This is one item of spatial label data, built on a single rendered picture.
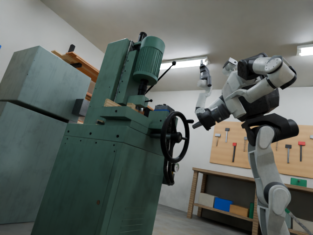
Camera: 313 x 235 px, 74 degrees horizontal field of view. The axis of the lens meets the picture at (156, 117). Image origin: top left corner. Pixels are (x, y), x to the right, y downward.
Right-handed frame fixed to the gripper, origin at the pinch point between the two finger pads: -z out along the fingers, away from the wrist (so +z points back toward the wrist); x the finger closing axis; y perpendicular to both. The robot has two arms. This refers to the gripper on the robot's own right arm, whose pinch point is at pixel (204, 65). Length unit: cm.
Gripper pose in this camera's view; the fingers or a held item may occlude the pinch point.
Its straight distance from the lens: 198.1
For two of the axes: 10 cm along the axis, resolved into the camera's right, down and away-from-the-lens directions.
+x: -5.8, -4.7, -6.6
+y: -8.1, 2.4, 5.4
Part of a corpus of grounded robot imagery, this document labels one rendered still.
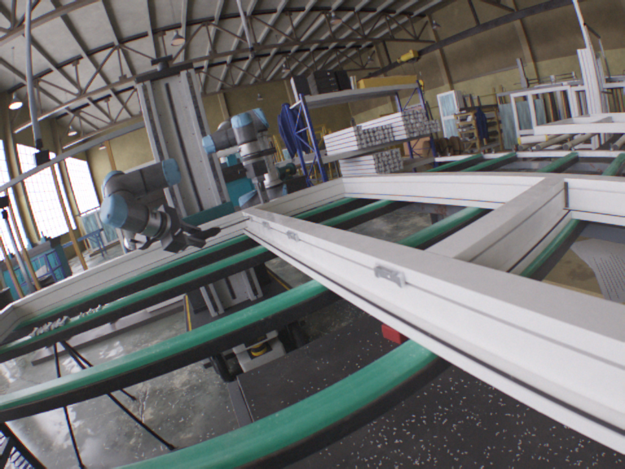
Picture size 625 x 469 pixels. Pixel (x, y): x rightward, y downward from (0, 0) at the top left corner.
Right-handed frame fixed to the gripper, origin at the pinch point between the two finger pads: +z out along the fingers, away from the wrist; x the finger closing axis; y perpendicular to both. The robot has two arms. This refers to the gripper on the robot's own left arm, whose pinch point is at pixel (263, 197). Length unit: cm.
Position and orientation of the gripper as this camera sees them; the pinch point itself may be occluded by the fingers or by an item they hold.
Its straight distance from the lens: 110.2
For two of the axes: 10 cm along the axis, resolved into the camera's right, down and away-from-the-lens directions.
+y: -8.7, 3.4, -3.5
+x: 4.2, 1.4, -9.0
- - - - - - -
## Exercise aim:
With "distance" as the search string, filter the records and return each line that has it.

## Exercise result:
Its straight distance from the lens: 198.1
Its straight distance from the lens: 110.2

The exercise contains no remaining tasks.